WHAT YOU WILL DO: Copy the listing as it is written, and leave each picture out.

SOURCE MATERIAL:
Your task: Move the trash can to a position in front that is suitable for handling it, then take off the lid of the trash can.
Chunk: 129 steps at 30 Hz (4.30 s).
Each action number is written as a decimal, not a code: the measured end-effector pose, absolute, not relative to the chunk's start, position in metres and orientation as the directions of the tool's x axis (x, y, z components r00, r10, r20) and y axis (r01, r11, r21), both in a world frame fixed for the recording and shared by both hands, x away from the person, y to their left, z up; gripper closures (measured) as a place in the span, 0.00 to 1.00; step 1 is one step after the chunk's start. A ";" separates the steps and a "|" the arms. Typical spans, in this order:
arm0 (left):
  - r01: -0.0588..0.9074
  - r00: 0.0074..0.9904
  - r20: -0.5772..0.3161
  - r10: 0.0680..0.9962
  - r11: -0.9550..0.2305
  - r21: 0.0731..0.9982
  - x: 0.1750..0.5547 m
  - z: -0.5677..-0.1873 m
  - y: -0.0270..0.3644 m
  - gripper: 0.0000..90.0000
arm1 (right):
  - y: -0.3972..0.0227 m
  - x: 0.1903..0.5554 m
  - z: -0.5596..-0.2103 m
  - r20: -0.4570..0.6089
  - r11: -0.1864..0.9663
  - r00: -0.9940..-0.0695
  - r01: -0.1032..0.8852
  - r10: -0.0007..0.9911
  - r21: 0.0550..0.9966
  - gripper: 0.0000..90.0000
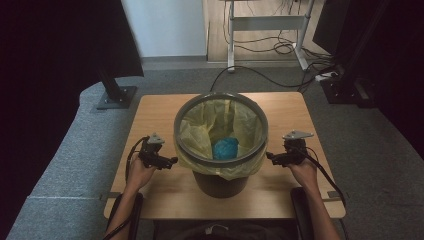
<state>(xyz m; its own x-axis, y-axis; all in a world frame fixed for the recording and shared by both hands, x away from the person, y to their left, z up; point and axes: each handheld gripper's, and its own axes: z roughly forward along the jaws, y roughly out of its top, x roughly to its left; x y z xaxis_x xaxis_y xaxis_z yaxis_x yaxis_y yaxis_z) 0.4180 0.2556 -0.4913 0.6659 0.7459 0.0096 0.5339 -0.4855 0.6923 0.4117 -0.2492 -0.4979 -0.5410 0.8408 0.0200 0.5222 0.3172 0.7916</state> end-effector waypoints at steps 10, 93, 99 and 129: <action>0.578 0.635 0.009 0.773 -0.483 0.658 0.422 -0.515 0.271 0.00 | -0.270 0.412 -0.528 0.007 0.332 -0.502 0.582 0.865 0.742 0.00; 0.622 0.667 -0.120 0.735 -0.461 0.632 0.436 -0.446 0.270 0.09 | -0.284 0.413 -0.557 0.004 0.349 -0.503 0.605 0.864 0.716 0.00; 0.620 0.668 -0.122 0.734 -0.460 0.635 0.438 -0.429 0.270 0.10 | -0.284 0.413 -0.557 0.004 0.349 -0.503 0.605 0.864 0.716 0.00; 0.554 0.683 -0.071 0.727 -0.453 0.698 0.437 -0.328 0.254 0.08 | -0.282 0.412 -0.557 0.004 0.355 -0.513 0.600 0.859 0.717 0.00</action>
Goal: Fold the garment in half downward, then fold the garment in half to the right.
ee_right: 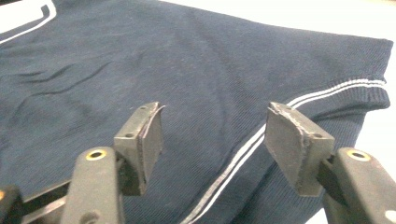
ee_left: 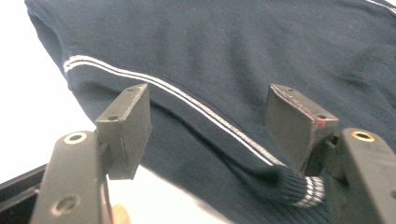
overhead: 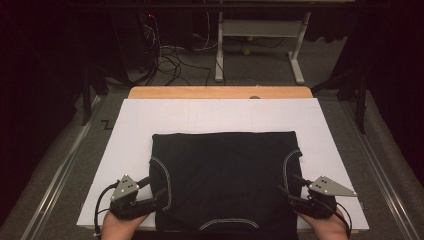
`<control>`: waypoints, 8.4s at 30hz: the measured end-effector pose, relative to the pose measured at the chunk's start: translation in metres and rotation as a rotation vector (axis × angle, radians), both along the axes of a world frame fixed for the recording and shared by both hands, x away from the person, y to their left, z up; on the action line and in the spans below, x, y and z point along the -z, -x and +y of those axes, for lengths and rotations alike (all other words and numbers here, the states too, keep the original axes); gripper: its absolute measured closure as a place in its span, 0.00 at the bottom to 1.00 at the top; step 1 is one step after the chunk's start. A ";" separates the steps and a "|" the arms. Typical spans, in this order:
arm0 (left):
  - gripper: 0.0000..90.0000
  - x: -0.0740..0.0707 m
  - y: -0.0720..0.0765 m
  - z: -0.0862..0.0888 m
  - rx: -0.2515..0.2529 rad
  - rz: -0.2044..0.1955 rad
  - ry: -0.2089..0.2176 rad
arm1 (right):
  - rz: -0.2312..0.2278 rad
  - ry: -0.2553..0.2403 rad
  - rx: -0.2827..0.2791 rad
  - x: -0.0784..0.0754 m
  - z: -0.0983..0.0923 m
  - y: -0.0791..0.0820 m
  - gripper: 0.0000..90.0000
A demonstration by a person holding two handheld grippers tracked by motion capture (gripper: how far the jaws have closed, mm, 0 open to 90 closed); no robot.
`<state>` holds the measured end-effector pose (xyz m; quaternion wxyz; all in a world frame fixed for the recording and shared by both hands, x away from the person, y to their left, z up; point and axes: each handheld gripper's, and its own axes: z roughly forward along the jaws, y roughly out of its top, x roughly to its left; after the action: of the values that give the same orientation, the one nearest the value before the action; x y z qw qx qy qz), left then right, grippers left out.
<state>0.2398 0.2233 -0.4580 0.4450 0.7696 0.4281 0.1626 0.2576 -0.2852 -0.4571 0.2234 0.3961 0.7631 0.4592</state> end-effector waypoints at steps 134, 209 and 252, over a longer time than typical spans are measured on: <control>0.67 0.024 -0.189 0.010 -0.182 0.234 0.023 | 0.123 0.119 -0.484 0.008 0.269 0.002 0.07; 0.81 0.016 -0.168 0.002 -0.238 0.185 0.075 | 0.041 0.178 -0.594 -0.006 0.285 0.010 0.87; 0.81 -0.018 -0.145 0.072 -0.339 0.131 0.096 | -0.033 0.131 -0.665 -0.033 0.337 0.015 0.87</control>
<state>0.3845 0.2949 -0.4398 0.4185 0.6732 0.5872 0.1641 0.2424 0.0515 -0.4246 0.0988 0.1028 0.8746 0.4635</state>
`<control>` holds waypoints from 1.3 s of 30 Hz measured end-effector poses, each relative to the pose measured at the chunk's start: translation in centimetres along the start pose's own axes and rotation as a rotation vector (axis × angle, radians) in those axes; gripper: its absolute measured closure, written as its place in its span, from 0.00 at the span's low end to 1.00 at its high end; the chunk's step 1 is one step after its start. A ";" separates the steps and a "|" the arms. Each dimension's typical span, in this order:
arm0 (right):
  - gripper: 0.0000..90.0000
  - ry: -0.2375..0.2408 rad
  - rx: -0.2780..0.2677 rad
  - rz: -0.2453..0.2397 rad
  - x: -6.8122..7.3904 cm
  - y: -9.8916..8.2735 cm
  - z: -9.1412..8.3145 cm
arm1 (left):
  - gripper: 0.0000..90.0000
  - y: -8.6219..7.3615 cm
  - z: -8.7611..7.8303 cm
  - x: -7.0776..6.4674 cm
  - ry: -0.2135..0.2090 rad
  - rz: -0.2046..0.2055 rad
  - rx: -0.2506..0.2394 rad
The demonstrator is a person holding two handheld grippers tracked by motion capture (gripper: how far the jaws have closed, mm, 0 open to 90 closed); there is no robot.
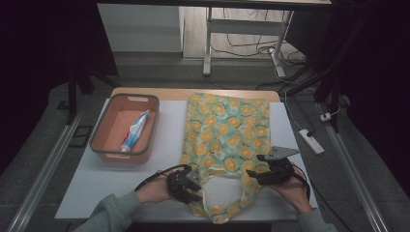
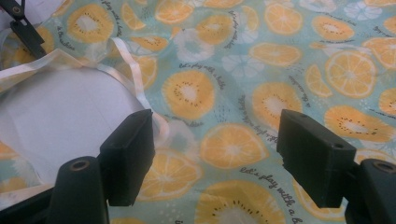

EXERCISE ANSWER:
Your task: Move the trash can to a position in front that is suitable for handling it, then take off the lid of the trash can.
Chunk: 129 steps at 30 Hz (4.30 s).
Each action number is written as a decimal, not a code: the measured end-effector pose, absolute, not relative to the chunk's start, position in metres and orientation as the directions of the tool's x axis (x, y, z components r00, r10, r20) and y axis (r01, r11, r21), both in a world frame fixed for the recording and shared by both hands, x away from the person, y to their left, z up; gripper closures (measured) as a place in the span, 0.00 to 1.00; step 1 is one step after the chunk's start. A ";" separates the steps and a "|" the arms. Typical spans, in this order:
arm0 (left):
  - r01: -0.0588..0.9074
  - r00: 0.0074..0.9904
  - r20: -0.5772..0.3161
  - r10: 0.0680..0.9962
  - r11: -0.9550..0.2305
  - r21: 0.0731..0.9982
  - x: 0.1750..0.5547 m
  - z: -0.5677..-0.1873 m
  - y: -0.0270..0.3644 m
  - gripper: 0.0000..90.0000
arm1 (right):
  - y: -0.3972..0.0227 m
  - x: 0.1903..0.5554 m
  - z: -0.5596..-0.2103 m
  - r20: -0.4570..0.6089
  - r11: -0.1864..0.9663
  - r00: -0.9940..-0.0695
  - r01: -0.1032..0.8852
  - r10: -0.0007..0.9911
  - r21: 0.0550..0.9966
  - gripper: 0.0000..90.0000
<state>(xyz m; its own x-axis, y-axis; all in a world frame fixed for the recording and shared by both hands, x away from the person, y to their left, z up; point and axes: each handheld gripper's, and its own axes: z roughly forward along the jaws, y roughly out of its top, x roughly to its left; x y z xaxis_x xaxis_y xaxis_z yaxis_x yaxis_y yaxis_z) 0.4180 0.2556 -0.4913 0.6659 0.7459 0.0096 0.5339 -0.4855 0.6923 0.4117 -0.2492 -0.4979 -0.5410 0.8408 0.0200 0.5222 0.3172 0.7916</state> end-effector waypoints at steps 10, 93, 99 and 129: <action>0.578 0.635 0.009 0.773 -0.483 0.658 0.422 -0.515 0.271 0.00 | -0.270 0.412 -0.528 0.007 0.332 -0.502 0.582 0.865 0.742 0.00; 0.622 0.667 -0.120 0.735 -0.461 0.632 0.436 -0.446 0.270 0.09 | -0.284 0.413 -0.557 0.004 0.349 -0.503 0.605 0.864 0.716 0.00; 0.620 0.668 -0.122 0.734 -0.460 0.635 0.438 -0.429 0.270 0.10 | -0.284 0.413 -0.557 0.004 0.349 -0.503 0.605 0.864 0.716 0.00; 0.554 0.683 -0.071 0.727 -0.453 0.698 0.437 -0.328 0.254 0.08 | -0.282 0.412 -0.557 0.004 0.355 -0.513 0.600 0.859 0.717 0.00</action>
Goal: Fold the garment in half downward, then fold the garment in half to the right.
ee_right: 
ee_left: 
overhead: 
`<control>`: waypoints, 8.4s at 30hz: the measured end-effector pose, relative to the pose measured at the chunk's start: translation in metres and rotation as a rotation vector (axis × angle, radians), both along the axes of a world frame fixed for the recording and shared by both hands, x away from the person, y to their left, z up; on the action line and in the spans below, x, y and z point along the -z, -x and +y of those axes, for lengths and rotations alike (all other words and numbers here, the states too, keep the original axes); gripper: its absolute measured closure as a place in its span, 0.00 at the bottom to 1.00 at the top; step 1 is one step after the chunk's start. A ";" separates the steps and a "|" the arms. Typical spans, in this order:
arm0 (left):
  - gripper: 0.0000..90.0000
  - x: -0.0740..0.0707 m
  - y: -0.0720..0.0765 m
  - z: -0.0862..0.0888 m
  - rx: -0.2515..0.2529 rad
  - rz: -0.2044..0.1955 rad
  - ry: -0.2089..0.2176 rad
arm1 (right):
  - rz: -0.2312..0.2278 rad
  - ry: -0.2553..0.2403 rad
  - rx: -0.2827..0.2791 rad
  - x: -0.0784..0.0754 m
  - z: -0.0983..0.0923 m
  - y: -0.0791..0.0820 m
  - gripper: 0.0000..90.0000
A demonstration by a person holding two handheld grippers tracked by motion capture (gripper: how far the jaws have closed, mm, 0 open to 90 closed); no robot.
`<state>` holds the measured end-effector pose (xyz m; quaternion wxyz; all in a world frame fixed for the recording and shared by both hands, x away from the person, y to their left, z up; point and axes: each handheld gripper's, and its own axes: z roughly forward along the jaws, y roughly out of its top, x roughly to its left; after the action: of the values that give the same orientation, the one nearest the value before the action; x y z qw qx qy qz), left then right, grippers left out.
<state>0.2398 0.2233 -0.4580 0.4450 0.7696 0.4281 0.1626 0.2576 -0.2852 -0.4571 0.2234 0.3961 0.7631 0.4592</state> end-effector waypoints at steps 134, 209 and 252, over a longer time than typical spans are measured on: <control>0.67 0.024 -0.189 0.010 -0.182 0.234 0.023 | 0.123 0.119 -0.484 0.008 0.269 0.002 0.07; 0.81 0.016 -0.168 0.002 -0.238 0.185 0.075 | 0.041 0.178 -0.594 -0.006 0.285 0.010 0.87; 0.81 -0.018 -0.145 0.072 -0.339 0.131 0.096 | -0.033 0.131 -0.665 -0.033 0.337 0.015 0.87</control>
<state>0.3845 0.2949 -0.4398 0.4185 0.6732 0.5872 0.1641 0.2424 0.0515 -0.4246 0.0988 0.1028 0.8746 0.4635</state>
`<control>` holds waypoints from 1.3 s of 30 Hz measured end-effector poses, each relative to the pose measured at the chunk's start: translation in centimetres along the start pose's own axes and rotation as a rotation vector (axis × angle, radians) in those axes; gripper: its absolute measured closure, written as its place in its span, from 0.00 at the span's low end to 1.00 at its high end; the chunk's step 1 is one step after its start. A ";" separates the steps and a "|" the arms. Each dimension's typical span, in this order:
arm0 (right):
  - gripper: 0.0000..90.0000
  - ry: -0.2375..0.2408 rad
  - rx: -0.2780..0.2677 rad
  - rz: -0.2453..0.2397 rad
  - x: -6.8122..7.3904 cm
  - y: -9.8916..8.2735 cm
  - z: -9.1412..8.3145 cm
arm1 (left):
  - gripper: 0.0000..90.0000
  - y: -8.6219..7.3615 cm
  - z: -8.7611..7.8303 cm
  - x: -7.0776..6.4674 cm
  - ry: -0.2135..0.2090 rad
  - rz: -0.2046..0.2055 rad
  - rx: -0.2506..0.2394 rad
The demonstrator is a person holding two handheld grippers tracked by motion capture (gripper: how far the jaws have closed, mm, 0 open to 90 closed); there is no robot.

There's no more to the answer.